Guests will include the Dutch
ambassador to Israel, Michiel den Hond; Ronald Leopold, executive director of
the Anne Frank House; JNF-KKL Chairman Efi Stenzler; Christoph Knoch, a member
of the board of the Anne Frank Foundation in Basel, Switzerland and Eli Van Dam,
CEO of JNF-KKL Holland.
The memorial consists of three dunams of
pathways, which include signs with passages from Frank’s diary translated into
Hebrew. The paths lead to an open room, symbolizing the annex where Frank hid.

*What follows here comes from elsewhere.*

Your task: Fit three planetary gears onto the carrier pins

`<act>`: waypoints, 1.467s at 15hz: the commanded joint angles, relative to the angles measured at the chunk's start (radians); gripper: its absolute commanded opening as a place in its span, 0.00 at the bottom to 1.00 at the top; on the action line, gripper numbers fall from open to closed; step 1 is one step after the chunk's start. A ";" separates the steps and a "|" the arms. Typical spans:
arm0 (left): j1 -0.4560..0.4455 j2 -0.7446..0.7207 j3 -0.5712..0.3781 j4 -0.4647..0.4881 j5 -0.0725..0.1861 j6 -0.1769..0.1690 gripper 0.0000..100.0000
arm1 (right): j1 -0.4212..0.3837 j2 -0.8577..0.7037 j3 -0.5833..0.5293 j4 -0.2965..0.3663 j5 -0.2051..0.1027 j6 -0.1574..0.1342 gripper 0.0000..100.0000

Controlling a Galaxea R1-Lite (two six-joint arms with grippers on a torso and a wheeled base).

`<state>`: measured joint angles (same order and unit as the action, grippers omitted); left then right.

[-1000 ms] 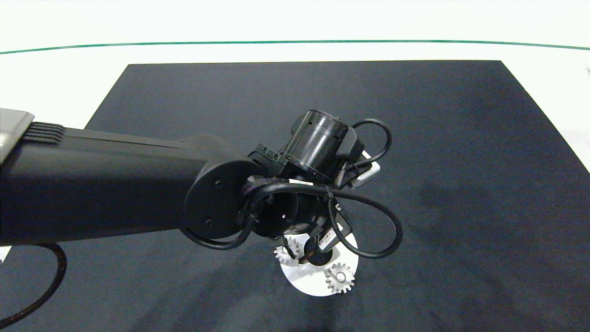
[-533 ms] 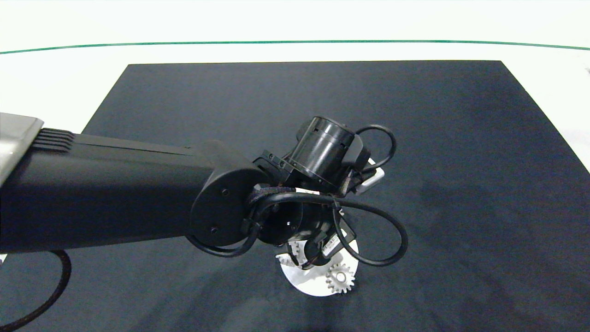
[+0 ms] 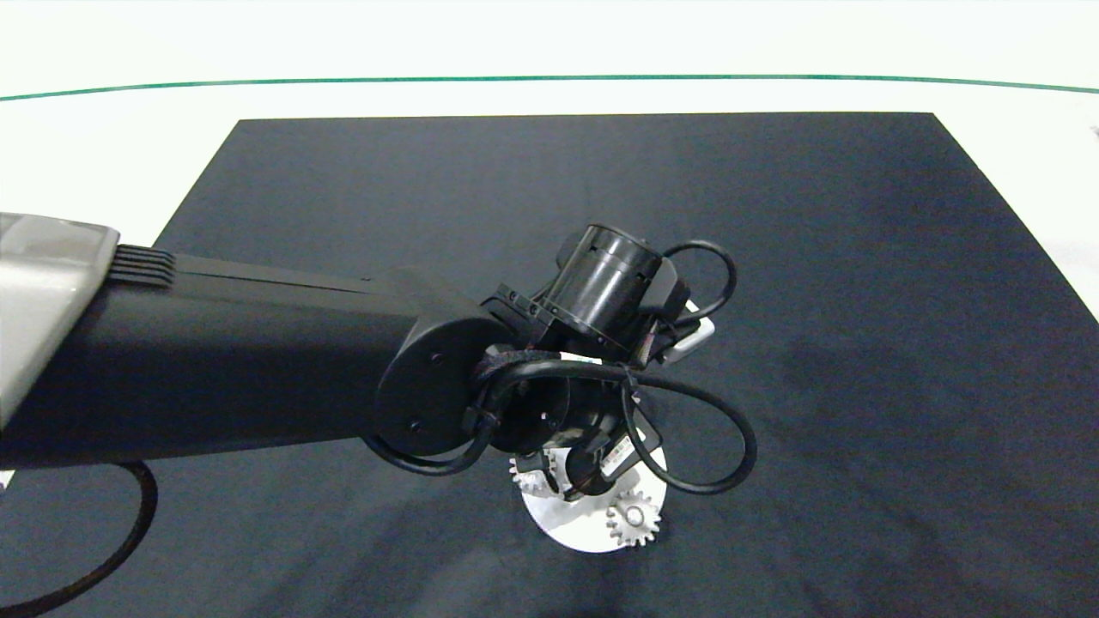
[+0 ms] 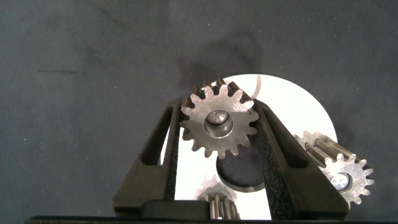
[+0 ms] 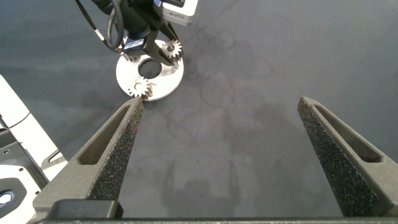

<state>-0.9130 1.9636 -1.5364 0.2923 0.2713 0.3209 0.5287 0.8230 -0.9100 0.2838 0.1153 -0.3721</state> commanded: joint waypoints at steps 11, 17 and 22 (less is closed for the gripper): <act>-0.001 -0.003 -0.001 -0.001 0.028 -0.008 1.00 | 0.000 0.007 0.000 0.001 0.001 -0.002 1.00; 0.171 -0.410 0.240 -0.007 0.054 -0.043 1.00 | -0.015 0.004 0.039 0.005 -0.009 -0.004 1.00; 0.560 -0.871 0.601 -0.200 0.051 -0.052 1.00 | -0.273 -0.035 0.137 0.000 -0.059 -0.005 1.00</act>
<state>-0.5383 1.3513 -1.1087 0.1683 0.3185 0.2736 0.3202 0.8157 -0.8119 0.2828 0.0717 -0.3747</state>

Visitors can sit on a chair at one end of the room and look at the opposite
wall, where they can view the wilderness via the outline of a large
tree.

“Anne Frank suffered like many others, but today, at least we can
have a monument in Israel in her name,” said Stenzler. “Israelis will be able to
come to share her feelings and her thoughts. If Israel existed in the ’40s,
maybe the Shoah would not have happened.”
The project was created by Piet
Cohen, an artist and designer originally from the Netherlands.
He was
selected because, like Frank, he was a Dutch Jew who hid from the Nazis and
their collaborators during the Holocaust.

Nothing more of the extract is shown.